What you should do:
Lines from the one containing "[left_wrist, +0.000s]" through the final line of the data, restated word for word and free of pictures, make up the whole answer.

Data extract:

==========

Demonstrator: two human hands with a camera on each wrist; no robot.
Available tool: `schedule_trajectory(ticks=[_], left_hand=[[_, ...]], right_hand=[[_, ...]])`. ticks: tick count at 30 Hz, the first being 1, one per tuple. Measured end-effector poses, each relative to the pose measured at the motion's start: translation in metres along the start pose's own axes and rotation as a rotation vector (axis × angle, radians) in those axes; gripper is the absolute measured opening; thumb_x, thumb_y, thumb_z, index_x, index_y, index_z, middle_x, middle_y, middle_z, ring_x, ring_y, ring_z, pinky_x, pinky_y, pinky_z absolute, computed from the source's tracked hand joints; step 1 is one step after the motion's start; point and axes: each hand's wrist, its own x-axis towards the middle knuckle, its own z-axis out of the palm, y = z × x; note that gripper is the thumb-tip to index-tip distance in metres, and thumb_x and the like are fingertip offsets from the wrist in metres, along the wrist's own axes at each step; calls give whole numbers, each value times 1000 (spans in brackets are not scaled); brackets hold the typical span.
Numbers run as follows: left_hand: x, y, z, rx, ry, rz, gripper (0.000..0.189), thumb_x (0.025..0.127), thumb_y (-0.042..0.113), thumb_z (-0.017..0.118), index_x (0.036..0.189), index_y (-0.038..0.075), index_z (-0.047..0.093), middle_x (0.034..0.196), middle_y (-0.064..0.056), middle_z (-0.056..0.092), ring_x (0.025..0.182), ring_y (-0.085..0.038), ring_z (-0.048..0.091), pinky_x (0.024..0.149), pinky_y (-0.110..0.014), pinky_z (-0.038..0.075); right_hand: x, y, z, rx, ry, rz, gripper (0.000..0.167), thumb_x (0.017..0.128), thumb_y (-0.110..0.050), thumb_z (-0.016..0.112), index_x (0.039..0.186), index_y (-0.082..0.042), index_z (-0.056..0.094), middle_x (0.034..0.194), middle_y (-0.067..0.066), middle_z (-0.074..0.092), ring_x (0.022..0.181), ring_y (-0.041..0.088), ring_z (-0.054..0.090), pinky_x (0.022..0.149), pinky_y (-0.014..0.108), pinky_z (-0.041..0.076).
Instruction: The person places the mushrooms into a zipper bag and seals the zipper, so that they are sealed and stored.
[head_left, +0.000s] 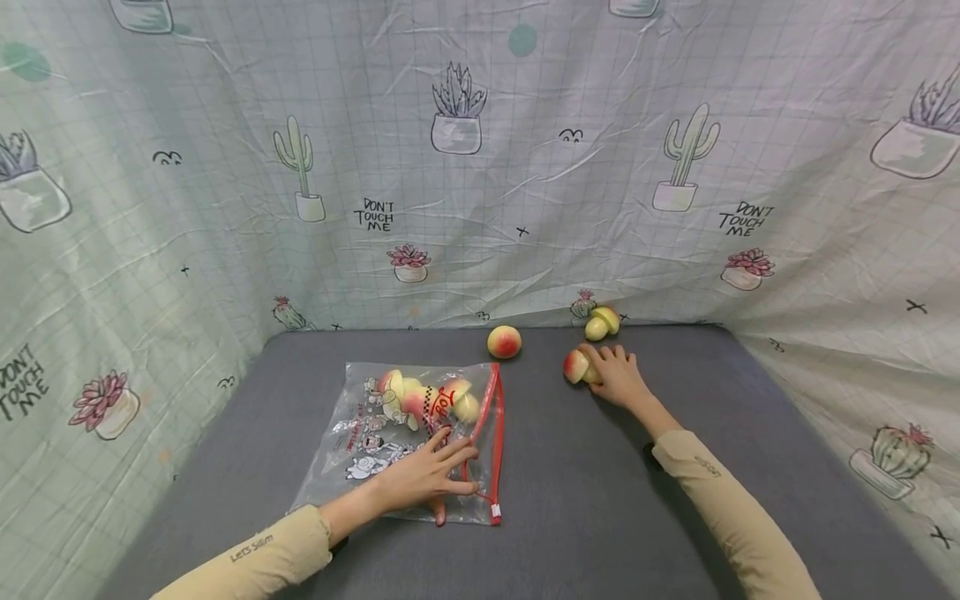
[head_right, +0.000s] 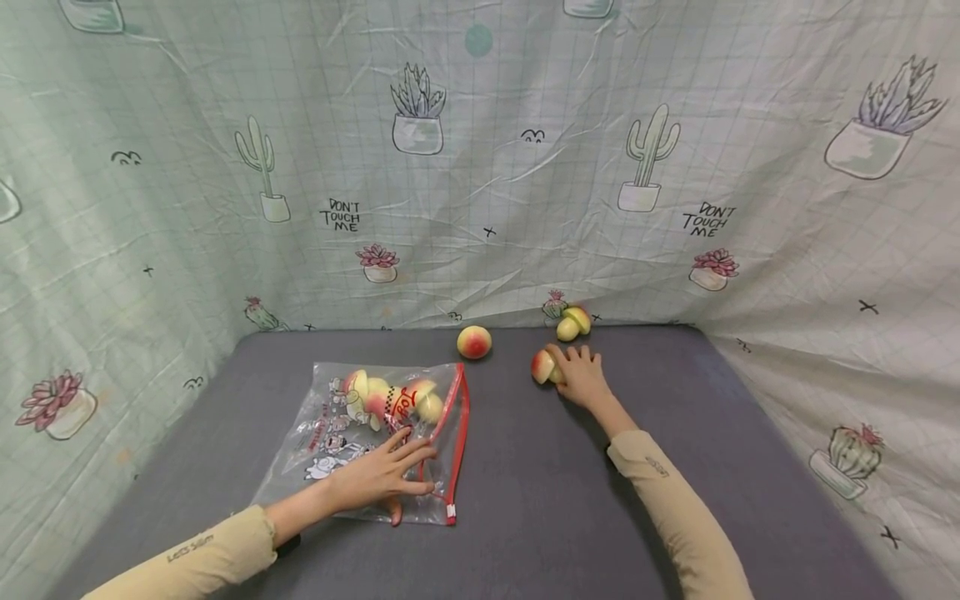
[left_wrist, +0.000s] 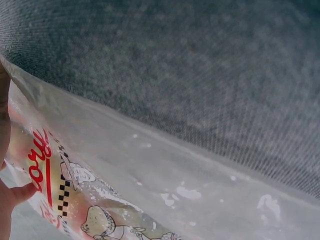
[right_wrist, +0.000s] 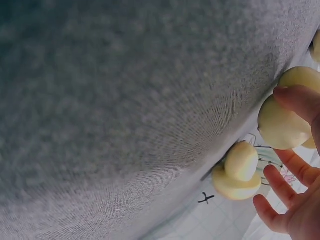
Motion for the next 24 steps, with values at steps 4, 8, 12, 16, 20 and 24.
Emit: schedule_trajectory(ticks=[4,8,12,16,20,24], left_hand=[[0,0,0,-1,3,1,56,65,66,40,114,40,46,125,-5,49,120,-23,45,95,-50,37],[1,1,-1,-5,-4,-3,56,65,65,41,114,40,46,125,-5,49,121,-23,45,95,-51,36],[1,1,-1,-3,-8,-2,56,65,65,40,115,39,46,125,-5,49,121,-23,45,96,-50,36],[1,1,-2,13,-8,-2,57,64,66,39,114,40,46,125,-5,49,121,-23,45,95,-50,36],[0,1,-1,18,-13,-2,58,63,67,38,114,40,46,126,-5,48,121,-23,44,96,-50,36],[0,1,0,15,-14,-1,58,63,67,38,114,40,46,126,-5,48,121,-23,45,96,-50,35]], right_hand=[[-2,-3,-1,6,9,-12,68,70,-19,73,128,-18,39,100,18,54,92,37,46,66,45,35],[-4,-6,-4,19,10,-28,67,68,-15,74,127,-18,41,97,19,53,88,36,46,64,44,37],[-6,-9,-7,60,-12,-42,68,67,-9,73,126,-17,41,95,18,49,81,32,46,60,41,37],[-6,-13,-9,99,-19,-64,68,67,-4,72,126,-15,41,95,17,47,79,29,46,58,38,36],[-7,-14,-9,81,-6,-89,67,66,-4,72,126,-14,42,94,15,47,79,29,46,56,37,35],[-9,-16,-8,64,5,-102,68,65,-6,74,126,-14,42,94,14,47,81,30,47,56,36,34]])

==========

Written solution:
[left_wrist, +0.000s] 
[right_wrist, +0.000s] 
Motion for the next 24 steps, with values at steps 4, 8, 12, 16, 20 and 24.
Emit: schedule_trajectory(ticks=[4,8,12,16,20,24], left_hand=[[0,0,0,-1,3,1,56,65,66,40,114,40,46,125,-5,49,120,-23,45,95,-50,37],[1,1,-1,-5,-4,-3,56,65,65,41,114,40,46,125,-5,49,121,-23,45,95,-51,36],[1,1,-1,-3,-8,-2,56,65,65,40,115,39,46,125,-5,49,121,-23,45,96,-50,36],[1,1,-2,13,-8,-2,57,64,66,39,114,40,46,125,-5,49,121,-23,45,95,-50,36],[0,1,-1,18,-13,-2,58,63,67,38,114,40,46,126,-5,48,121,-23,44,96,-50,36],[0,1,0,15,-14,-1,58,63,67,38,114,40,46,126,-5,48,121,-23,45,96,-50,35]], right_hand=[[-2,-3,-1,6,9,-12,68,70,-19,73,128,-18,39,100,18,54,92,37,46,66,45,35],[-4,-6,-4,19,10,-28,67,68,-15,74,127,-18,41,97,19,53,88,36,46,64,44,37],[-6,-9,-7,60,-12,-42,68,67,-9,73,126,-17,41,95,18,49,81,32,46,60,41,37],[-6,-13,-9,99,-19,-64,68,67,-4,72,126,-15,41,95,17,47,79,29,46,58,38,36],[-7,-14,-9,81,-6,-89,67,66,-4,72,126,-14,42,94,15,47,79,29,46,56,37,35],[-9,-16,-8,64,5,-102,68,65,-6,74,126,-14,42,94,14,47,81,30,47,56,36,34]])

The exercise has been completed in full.